__Your objective__:
Which lines of the listing below contain the word "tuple"? Return them.

==== Working data

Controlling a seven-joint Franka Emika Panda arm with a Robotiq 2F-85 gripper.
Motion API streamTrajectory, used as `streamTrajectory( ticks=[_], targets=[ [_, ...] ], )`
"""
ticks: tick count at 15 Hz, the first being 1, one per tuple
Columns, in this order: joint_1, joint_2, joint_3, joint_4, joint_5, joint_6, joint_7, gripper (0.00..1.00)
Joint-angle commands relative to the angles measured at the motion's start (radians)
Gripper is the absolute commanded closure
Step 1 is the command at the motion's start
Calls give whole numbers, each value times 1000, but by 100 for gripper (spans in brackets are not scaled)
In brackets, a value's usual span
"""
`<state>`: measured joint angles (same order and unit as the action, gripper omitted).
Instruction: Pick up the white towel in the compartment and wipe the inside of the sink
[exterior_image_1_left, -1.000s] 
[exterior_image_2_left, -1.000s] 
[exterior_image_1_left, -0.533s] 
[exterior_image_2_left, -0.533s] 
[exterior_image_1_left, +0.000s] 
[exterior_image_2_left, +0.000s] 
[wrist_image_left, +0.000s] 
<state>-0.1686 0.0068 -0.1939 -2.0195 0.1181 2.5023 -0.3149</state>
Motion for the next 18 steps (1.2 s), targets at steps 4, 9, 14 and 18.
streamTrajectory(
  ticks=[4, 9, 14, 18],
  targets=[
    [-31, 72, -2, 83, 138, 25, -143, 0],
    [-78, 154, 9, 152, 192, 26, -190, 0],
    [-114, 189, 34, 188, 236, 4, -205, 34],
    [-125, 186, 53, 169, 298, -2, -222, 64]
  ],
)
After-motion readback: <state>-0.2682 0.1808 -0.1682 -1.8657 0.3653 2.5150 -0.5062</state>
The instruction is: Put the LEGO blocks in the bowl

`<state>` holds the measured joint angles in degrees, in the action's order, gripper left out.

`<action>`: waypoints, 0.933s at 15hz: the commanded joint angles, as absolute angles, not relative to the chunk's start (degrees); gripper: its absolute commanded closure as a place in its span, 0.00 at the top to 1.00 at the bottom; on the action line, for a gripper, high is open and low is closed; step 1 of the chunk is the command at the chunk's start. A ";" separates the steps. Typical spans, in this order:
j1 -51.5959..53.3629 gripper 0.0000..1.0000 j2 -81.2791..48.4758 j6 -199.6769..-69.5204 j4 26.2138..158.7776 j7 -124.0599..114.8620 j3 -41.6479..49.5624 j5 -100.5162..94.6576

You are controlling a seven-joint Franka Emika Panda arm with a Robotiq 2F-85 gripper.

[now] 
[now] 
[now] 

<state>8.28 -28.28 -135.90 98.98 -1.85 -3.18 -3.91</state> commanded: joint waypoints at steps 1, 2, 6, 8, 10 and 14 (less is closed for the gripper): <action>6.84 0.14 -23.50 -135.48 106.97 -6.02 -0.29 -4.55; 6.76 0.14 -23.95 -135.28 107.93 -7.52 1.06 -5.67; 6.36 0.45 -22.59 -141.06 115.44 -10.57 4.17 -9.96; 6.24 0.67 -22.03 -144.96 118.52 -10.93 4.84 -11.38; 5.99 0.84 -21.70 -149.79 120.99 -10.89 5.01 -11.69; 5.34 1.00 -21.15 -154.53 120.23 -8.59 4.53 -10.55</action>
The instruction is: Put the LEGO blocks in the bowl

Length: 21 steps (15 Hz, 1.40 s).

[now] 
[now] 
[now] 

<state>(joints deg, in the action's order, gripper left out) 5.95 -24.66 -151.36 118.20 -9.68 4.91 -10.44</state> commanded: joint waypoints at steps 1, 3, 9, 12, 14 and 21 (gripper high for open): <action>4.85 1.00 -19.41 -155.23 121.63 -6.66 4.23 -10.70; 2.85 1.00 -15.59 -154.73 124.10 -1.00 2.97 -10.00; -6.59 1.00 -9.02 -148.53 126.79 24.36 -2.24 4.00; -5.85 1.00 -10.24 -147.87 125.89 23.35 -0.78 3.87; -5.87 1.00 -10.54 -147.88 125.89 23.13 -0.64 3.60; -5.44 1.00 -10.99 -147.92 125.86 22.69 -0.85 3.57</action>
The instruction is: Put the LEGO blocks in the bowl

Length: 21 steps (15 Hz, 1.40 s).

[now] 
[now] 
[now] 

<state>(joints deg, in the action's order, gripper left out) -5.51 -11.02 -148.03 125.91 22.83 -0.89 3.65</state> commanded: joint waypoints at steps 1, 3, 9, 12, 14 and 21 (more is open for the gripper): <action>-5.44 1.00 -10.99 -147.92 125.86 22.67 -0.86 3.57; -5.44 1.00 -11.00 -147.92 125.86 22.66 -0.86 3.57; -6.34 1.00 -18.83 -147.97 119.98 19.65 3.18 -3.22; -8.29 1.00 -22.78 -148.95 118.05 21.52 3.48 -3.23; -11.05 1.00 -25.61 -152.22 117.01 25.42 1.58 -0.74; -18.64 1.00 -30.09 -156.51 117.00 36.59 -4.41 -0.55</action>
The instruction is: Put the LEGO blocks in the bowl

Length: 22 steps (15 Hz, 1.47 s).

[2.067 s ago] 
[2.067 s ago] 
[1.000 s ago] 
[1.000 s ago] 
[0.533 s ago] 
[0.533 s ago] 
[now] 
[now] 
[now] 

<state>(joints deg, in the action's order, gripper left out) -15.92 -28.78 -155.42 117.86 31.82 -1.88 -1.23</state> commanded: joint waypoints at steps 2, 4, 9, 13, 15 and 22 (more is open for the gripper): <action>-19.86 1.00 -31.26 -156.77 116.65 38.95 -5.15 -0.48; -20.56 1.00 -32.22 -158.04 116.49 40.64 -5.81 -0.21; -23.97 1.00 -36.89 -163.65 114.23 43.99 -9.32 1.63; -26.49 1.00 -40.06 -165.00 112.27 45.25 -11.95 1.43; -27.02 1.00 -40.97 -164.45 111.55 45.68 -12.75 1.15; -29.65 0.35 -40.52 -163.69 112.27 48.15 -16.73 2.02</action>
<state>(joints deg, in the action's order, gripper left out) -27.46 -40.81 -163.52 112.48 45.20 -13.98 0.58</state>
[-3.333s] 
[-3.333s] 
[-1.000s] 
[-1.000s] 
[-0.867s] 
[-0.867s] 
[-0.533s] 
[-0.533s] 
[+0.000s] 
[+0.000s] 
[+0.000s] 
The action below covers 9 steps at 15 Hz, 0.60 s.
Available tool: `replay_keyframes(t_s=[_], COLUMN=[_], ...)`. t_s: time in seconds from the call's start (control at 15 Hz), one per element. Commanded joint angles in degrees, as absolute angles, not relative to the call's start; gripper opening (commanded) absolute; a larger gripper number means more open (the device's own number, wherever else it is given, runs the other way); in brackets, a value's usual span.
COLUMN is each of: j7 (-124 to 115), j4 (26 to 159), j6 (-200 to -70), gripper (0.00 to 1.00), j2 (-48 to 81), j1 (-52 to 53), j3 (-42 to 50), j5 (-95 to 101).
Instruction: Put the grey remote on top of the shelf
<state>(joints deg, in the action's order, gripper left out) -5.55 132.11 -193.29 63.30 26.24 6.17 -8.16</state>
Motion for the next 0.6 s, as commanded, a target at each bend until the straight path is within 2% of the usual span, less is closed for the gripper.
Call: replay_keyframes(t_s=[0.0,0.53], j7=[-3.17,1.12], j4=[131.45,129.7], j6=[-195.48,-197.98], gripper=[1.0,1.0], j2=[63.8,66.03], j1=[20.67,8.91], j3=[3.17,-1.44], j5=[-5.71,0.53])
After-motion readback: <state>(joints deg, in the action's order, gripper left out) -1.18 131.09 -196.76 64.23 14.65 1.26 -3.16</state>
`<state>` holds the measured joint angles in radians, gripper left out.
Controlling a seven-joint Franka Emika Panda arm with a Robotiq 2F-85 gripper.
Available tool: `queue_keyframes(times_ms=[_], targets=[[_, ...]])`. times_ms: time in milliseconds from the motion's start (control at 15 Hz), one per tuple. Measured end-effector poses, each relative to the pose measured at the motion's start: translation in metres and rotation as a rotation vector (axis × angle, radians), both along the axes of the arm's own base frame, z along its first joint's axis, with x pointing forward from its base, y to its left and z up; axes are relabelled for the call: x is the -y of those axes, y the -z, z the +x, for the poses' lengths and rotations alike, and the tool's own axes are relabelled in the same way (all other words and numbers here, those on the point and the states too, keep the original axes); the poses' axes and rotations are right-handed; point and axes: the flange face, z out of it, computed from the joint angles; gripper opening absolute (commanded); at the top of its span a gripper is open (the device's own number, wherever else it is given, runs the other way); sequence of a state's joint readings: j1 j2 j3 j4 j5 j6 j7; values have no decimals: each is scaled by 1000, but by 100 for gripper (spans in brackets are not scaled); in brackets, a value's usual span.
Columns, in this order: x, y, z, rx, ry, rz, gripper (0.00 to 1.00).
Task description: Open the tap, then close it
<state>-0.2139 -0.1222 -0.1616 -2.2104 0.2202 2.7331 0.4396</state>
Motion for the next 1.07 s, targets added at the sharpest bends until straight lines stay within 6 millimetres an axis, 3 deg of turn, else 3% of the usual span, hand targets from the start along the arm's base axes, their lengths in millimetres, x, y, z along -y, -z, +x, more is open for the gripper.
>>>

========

__Solution to this problem__:
ticks: tick count at 15 Hz, the first being 1, one per tuple
Available tool: `queue_keyframes(times_ms=[_], targets=[[_, ...]])`. times_ms: time in milliseconds from the motion's start (control at 15 Hz), one per tuple. Measured end-effector poses, each relative to the pose measured at the motion's start: translation in metres and rotation as a rotation vector (axis × angle, radians), both along the axes of the arm's own base frame, z along its first joint's axis, with x pointing forward from its base, y to its left and z up; axes are relabelled for the call: x is the -y of those axes, y the -z, z the +x, for the poses' lengths and rotations alike, and the tool's own axes are relabelled in the same way (all other words and numbers here, those on the point and the states too, keep the original axes); the poses' axes and rotations are right-handed; point and axes: the flange face, z out of it, computed from the joint angles; gripper opening absolute (commanded); at the top of its span a gripper is open (the device's own number, wherever else it is given, runs the other way); sequence of a state's joint readings: j1 j2 j3 j4 j5 j6 j7; values have no decimals: each is scaled by 1000, but by 100 for gripper (spans in brackets are not scaled); in brackets, a value's usual span.

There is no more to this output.